Der Film, bei dem sowohl Drehbuch als auch Regie von Henckel von Donnersmarck stammen, lebt aber auch von der kunstvollen „neoklassischen“ Musik von Max Richter, die den Betrachter auf fast hypnotische Weise mittels sich mehr und mehr ausweitender Klangteppiche in die Bilder (Kamera: Caleb Deschanel, Schnitt: Patricia Rommel) zieht. Gewiss, man könnte, wenn es denn wollte, „Richters“ Vorwurf des „reißerischen“ durchaus in einigen Passagen des Films finden. Doch die Regeln der filmischen Kunst spielen mit anderen Mitteln als die Ästhetiken bildender Kunst.

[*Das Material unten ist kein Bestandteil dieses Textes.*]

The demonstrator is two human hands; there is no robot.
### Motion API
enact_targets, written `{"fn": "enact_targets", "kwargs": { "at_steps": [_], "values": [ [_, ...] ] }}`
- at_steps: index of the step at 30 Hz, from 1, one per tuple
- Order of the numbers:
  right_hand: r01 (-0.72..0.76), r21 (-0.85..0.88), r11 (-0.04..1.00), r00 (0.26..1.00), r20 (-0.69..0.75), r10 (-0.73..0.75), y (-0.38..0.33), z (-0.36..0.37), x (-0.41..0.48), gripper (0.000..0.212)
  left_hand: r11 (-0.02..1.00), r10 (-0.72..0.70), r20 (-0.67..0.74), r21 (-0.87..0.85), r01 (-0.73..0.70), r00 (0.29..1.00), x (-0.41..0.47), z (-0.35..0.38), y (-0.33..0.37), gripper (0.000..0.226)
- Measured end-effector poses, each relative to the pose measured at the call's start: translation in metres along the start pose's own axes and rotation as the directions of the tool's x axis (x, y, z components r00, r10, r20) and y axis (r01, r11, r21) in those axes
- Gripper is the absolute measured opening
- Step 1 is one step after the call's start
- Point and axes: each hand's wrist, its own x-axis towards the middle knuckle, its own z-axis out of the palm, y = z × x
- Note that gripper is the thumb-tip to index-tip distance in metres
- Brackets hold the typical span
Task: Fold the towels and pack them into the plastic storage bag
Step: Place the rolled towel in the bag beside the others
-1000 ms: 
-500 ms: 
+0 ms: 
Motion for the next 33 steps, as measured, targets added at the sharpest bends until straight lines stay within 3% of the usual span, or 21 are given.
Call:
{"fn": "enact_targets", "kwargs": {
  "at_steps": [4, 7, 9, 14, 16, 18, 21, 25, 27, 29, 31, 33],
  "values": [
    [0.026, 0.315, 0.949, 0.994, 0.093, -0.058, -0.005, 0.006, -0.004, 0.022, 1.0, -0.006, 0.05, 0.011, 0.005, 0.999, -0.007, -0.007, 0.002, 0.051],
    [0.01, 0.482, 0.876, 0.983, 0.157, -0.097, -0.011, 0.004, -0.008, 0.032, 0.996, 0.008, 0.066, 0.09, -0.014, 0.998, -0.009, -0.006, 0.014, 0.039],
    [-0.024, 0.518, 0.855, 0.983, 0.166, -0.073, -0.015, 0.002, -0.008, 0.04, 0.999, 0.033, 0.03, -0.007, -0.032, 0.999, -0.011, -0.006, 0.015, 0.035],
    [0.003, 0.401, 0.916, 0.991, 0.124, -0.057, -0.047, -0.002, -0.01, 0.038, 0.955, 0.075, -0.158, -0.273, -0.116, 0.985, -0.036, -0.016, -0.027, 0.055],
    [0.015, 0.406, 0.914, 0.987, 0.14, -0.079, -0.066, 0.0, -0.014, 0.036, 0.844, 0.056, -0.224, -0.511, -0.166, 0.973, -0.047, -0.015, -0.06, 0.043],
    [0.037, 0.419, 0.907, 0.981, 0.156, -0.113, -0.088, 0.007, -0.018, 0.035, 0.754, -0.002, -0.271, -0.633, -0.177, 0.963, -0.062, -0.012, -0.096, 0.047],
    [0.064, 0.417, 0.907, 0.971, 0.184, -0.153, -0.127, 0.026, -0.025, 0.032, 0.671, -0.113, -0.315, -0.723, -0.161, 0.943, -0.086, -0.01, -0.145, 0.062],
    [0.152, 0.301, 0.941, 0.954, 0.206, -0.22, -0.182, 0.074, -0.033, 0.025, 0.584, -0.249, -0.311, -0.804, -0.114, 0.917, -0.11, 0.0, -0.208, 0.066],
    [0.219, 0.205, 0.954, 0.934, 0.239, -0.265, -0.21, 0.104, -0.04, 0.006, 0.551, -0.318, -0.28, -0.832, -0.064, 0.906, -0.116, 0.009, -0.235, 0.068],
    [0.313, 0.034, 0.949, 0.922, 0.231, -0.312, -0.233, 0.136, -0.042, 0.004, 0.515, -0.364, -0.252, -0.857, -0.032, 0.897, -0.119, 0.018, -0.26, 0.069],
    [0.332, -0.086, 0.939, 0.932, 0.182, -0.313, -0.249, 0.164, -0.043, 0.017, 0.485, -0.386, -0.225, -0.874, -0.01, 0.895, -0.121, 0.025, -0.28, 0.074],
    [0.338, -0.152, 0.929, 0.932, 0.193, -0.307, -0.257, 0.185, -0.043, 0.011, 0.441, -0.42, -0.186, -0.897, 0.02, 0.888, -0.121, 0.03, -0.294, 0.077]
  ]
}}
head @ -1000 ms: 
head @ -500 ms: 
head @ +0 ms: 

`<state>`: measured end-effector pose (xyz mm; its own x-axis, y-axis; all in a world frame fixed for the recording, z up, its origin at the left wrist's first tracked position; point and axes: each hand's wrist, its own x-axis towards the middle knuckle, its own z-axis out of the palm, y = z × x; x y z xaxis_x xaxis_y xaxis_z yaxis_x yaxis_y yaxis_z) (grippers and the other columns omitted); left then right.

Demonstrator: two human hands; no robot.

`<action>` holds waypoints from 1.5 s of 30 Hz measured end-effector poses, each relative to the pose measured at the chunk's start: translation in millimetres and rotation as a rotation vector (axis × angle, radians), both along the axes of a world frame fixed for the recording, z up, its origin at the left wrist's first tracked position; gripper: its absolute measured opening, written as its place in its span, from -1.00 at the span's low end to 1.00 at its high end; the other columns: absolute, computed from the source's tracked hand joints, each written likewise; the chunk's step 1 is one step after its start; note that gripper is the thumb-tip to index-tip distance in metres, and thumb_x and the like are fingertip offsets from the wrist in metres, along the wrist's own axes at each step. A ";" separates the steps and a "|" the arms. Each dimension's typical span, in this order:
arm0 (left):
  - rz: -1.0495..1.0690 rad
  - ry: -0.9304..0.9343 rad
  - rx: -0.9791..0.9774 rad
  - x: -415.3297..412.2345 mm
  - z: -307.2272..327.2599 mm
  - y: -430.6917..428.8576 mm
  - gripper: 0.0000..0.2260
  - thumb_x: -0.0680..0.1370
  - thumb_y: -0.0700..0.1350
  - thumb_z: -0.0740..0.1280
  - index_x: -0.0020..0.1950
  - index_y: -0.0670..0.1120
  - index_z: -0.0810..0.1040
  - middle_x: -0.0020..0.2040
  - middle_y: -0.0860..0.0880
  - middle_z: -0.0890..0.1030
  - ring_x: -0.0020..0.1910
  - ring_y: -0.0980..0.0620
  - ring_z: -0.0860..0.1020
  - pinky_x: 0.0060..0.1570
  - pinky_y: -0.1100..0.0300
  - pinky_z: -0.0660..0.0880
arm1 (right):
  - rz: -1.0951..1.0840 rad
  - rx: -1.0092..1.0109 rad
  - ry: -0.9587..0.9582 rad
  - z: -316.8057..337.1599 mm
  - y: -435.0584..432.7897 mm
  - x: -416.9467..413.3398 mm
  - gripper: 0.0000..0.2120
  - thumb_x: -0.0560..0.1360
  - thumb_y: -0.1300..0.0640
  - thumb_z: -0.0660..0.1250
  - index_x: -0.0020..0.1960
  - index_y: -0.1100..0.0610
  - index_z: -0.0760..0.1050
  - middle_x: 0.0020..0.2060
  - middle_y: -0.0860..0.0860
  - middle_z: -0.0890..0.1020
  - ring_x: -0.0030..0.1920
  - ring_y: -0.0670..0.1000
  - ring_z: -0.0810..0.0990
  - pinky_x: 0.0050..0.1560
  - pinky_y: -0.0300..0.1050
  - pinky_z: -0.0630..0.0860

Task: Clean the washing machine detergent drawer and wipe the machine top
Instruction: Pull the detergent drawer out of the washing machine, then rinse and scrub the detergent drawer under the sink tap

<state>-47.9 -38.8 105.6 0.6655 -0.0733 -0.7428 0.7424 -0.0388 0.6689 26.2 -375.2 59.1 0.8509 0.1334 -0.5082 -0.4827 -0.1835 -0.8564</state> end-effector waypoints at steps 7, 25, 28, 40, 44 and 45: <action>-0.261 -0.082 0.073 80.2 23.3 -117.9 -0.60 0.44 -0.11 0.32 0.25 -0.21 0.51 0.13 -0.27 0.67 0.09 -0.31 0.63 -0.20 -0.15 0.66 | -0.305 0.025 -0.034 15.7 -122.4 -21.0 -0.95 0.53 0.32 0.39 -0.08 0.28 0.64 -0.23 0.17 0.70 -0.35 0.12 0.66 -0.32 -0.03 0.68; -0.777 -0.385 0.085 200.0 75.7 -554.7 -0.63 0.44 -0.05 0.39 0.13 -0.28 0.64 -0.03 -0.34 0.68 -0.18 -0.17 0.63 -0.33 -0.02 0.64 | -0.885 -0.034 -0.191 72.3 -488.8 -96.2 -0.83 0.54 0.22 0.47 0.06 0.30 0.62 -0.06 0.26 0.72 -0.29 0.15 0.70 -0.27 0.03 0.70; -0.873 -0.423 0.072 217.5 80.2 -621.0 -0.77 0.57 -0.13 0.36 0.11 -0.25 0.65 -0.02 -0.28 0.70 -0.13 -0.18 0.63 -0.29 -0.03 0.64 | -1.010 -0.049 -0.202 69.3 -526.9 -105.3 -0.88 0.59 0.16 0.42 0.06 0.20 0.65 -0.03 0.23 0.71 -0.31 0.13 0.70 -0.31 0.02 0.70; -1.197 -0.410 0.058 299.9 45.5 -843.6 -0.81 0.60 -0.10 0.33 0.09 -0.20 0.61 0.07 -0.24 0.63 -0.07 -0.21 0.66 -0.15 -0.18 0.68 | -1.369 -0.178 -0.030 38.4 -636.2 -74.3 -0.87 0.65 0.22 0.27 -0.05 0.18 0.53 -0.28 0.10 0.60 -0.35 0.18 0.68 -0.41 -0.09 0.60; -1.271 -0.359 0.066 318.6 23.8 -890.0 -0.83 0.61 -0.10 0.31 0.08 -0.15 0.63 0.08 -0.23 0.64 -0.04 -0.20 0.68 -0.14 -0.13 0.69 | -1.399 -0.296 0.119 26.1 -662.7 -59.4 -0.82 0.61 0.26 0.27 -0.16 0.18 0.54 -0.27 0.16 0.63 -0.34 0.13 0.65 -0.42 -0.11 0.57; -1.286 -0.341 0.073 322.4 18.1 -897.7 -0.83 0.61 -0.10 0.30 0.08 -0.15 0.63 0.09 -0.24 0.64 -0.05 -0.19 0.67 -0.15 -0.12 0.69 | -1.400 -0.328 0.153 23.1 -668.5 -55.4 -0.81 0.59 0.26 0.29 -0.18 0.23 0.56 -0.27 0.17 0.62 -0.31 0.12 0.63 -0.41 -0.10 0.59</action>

Für uns alle, die wegen Corona zurzeit auf Besuche in Museen und Co. verzichten müssen, mag dieser Film (in weiteren Hauptrollen: Sebastian Koch, Paula Beer, Saskia Rosendahl und Ina Weisse) auf jeden Fall eine schöne und kunstvolle Alternative mit viel Stoff zur Reflexion sein.